*** Opening Information provided ***
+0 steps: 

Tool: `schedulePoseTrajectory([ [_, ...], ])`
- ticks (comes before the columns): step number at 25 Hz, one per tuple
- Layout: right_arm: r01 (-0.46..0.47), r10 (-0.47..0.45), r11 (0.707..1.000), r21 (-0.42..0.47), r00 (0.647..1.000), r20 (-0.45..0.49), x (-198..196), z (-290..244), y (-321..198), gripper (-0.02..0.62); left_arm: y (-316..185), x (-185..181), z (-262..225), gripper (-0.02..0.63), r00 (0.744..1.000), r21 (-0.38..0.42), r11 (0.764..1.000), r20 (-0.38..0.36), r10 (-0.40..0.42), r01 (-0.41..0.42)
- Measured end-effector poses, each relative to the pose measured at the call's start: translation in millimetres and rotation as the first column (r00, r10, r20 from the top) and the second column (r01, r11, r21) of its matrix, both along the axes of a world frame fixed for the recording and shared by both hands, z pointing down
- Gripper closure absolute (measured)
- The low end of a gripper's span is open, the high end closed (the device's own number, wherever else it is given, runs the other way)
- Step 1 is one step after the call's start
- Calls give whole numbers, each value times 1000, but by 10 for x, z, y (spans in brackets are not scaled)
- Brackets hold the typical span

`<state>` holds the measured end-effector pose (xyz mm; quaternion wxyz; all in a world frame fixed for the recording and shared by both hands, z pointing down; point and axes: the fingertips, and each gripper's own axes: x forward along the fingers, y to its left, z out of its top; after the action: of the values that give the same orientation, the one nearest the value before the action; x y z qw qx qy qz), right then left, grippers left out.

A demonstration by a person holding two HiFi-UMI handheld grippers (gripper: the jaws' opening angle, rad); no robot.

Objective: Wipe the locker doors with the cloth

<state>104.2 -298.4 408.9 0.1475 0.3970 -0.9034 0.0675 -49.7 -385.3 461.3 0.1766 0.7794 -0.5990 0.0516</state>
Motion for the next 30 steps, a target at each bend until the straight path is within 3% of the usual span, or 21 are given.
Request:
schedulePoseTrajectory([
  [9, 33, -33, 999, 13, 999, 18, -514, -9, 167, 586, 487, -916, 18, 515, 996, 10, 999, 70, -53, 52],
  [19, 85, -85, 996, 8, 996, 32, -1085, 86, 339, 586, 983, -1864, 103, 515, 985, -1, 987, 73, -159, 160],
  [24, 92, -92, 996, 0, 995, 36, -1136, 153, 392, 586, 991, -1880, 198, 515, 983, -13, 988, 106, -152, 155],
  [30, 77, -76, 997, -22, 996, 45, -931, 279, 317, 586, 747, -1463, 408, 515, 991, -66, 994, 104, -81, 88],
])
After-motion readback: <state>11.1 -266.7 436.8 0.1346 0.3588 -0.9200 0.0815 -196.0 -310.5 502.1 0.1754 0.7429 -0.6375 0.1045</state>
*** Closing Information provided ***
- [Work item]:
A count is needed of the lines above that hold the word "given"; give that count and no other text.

- [Exercise answer]:
2